I think of the saints-raised-by-saints (Therese of Lisieux and John Paul II, among others) who speak to the impact of walking into their parents’ room and finding their mother or father on their knees, beads in hand, whispering the rosary. I am deeply convicted that modeling is a more effective formation than lecturing. And yet, I cannot shake the habit of “performing” our family prayer time rather than simply praying. Does this indicate a need to change what our family prayer looks like? I am a firm believer that spousal or family prayer doesn’t have to look like the preferred type of prayer of the individuals involved, but perhaps the format we have needs a little bit of tweaking? Surely the writing-related adage applies here too: “If you don’t enjoy writing it, your readers won’t enjoy reading it.” Not that prayer is always a pleasurable experience, but that if we as parents are clearly detached and disengaged, our children will pick up on that, will develop a similar attitude by default.
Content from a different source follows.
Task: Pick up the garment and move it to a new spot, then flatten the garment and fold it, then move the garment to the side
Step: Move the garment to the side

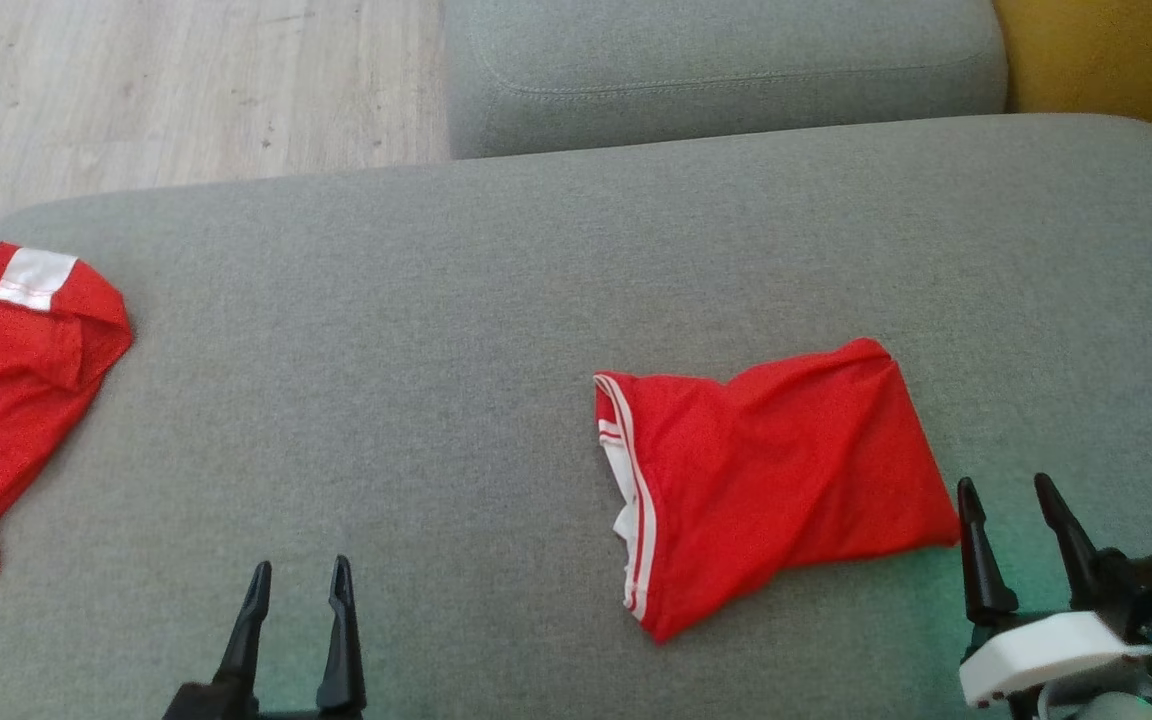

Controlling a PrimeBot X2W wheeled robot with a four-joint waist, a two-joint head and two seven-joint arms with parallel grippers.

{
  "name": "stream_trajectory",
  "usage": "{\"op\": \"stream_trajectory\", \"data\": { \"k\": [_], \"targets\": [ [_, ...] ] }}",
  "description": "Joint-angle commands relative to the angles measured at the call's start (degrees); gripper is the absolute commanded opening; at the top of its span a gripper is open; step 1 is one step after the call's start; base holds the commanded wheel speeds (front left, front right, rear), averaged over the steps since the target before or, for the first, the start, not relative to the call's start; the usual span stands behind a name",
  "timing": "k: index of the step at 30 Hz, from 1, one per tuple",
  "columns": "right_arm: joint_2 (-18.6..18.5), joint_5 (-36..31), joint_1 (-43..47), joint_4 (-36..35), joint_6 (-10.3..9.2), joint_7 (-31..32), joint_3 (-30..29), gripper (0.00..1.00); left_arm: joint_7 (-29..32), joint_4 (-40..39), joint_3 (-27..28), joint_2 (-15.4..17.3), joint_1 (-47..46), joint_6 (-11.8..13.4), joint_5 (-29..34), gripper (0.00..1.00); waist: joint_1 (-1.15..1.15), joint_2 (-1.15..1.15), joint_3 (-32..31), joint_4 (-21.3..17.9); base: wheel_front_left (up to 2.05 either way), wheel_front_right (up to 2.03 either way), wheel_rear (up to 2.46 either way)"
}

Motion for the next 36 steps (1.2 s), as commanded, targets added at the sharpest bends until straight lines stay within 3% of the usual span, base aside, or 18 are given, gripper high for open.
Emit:
{"op": "stream_trajectory", "data": {
  "k": [1,8,13,20,25,32,33,36],
  "targets": [
    [-0.8,0.3,-0.5,-2.0,-0.05,-0.8,1.6,1.00,-0.5,-1.5,2.1,-0.2,-1.2,0.2,0.1,1.00,0.00,0.00,0.0,0.1,0.00,0.00,0.00],
    [-0.5,1.6,-1.3,-2.2,-0.05,-0.8,1.9,1.00,-0.5,-1.9,1.9,-0.2,-0.9,0.4,-0.2,1.00,0.00,0.00,0.3,0.5,0.00,0.00,0.00],
    [-2.4,8.1,-4.6,-2.7,-0.05,1.1,4.0,1.00,-0.5,-2.2,1.8,-0.2,-1.5,0.5,-0.4,1.00,0.00,0.00,1.5,0.5,0.00,0.00,0.00],
    [-8.4,18.9,-13.0,-4.5,-0.05,19.2,6.7,1.00,-0.5,-2.2,0.4,-0.2,-3.3,0.4,-0.3,1.00,0.00,0.00,4.4,1.3,0.00,0.00,0.00],
    [-10.8,22.1,-15.6,-0.1,-0.05,32.8,8.7,1.00,-0.5,-1.5,-0.6,-0.2,-4.3,0.3,-0.6,1.00,0.00,0.00,5.4,2.8,0.00,0.00,0.00],
    [-9.3,21.8,-17.8,6.7,-0.05,40.4,9.5,0.99,-0.5,-1.2,-1.2,-0.2,-5.2,0.7,-1.0,1.00,0.00,0.00,6.4,3.9,0.00,0.00,0.00],
    [-8.9,22.4,-18.5,7.2,-0.05,40.1,9.3,0.00,-0.5,-1.3,-1.1,-0.2,-5.2,0.7,-1.0,1.00,0.00,0.00,6.6,3.8,0.00,0.00,0.00],
    [-8.9,22.9,-21.0,8.2,-0.05,38.3,8.7,0.00,-0.5,-1.6,-1.1,-0.2,-5.7,0.9,-0.8,1.00,0.00,0.00,7.6,2.9,0.00,0.00,0.00]
  ]
}}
Or, rather, is this moment an invitation from the Lord to reevaluate my own relationship with prayer, with Him? Is this His way of revealing to me that I am allowed to—indeed, must—simply be, and in so doing will be what my daughters need me to be?
I have no answers here, friends, only questions and half-baked thoughts that I will be bringing to the Lord time and again as our children grow. But if you, too, are wresting with the dynamics of performance and experience in your family life, know that you are not alone. Let’s walk this walk together.
What does your family prayer routine look like? Do you find it difficult to really enter into prayer during family—or other communal—prayer times? Do you struggle to rest or to model rest, or do you have your life figured out already?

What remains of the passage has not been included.